山岳地帯に住む少数民族の少女。平地に住むベトナム人には見られない腰巻きや頭には布をかぶっており、高床式の建物も独特。→

 バスは、さらに奥深くへと進み。山中の畑のようなところで止まった。赤茶けた土の畑ではコーヒー畑がつくられている。歩いていくと左右には大きな穴が見える。これは戦争時アメリカのB29による空襲によるものだ。さらに歩くとたくさんの大きな空襲の穴のところに不発弾や兵士の靴や機体などの一部と思えるものが散らばっているところに出た。
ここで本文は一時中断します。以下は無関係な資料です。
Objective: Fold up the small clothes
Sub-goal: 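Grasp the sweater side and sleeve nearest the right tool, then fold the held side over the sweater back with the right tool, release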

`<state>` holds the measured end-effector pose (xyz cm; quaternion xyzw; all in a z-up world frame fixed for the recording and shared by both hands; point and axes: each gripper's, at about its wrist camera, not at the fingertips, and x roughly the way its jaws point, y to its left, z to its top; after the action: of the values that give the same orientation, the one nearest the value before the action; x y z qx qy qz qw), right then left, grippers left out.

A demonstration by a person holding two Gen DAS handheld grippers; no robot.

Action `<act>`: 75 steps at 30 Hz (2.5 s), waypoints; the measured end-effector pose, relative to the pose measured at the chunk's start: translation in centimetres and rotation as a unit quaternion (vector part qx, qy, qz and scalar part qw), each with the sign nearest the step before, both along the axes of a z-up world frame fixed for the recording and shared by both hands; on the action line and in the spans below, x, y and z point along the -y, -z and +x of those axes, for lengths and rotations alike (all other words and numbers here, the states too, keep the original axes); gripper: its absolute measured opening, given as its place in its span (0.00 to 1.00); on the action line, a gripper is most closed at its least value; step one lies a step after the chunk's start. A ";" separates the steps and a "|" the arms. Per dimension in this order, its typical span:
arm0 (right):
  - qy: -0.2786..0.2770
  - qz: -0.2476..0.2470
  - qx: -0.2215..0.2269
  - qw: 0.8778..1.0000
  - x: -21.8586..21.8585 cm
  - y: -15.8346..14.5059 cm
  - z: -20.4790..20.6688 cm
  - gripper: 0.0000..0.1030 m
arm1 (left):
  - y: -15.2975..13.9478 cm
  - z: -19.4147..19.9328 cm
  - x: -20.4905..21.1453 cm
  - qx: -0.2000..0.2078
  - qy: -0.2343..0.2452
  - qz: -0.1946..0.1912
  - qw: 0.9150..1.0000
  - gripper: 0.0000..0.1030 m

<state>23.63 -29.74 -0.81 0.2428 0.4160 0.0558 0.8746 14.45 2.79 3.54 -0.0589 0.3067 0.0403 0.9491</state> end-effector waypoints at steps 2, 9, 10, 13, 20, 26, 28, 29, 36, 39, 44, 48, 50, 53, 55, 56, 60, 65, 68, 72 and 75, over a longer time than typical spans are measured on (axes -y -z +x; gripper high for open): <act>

戦争時にはここで多くの人々がなくなったのだろう。地元の子供がなにやらさらに入れたものを持ってくる。見ると小さな長方形の金属に名前などが刻まれたアメリカ兵の認識票や壊れた時計やライターなどで、認識票は$1〜$3ほどで買ってくれと言う。今回のツアーでいっしょだったフランス人は「高い!」と言って値切っている。今でもこの周辺からたくさん出てくるのであろうか。(実はここでの写真はとりたかったが、カメラの電池切れで泣く泣く不可能)

 バスは帰路に向かう。ホテルに着いたのは夜8時。1日同じツアーに参加した者同士、みんなとは仲良しになれた。ホテルの屋外のレストランでも何名かと一緒に夕食、別れの挨拶をして、私は自分の泊まっているホテルへと帰った。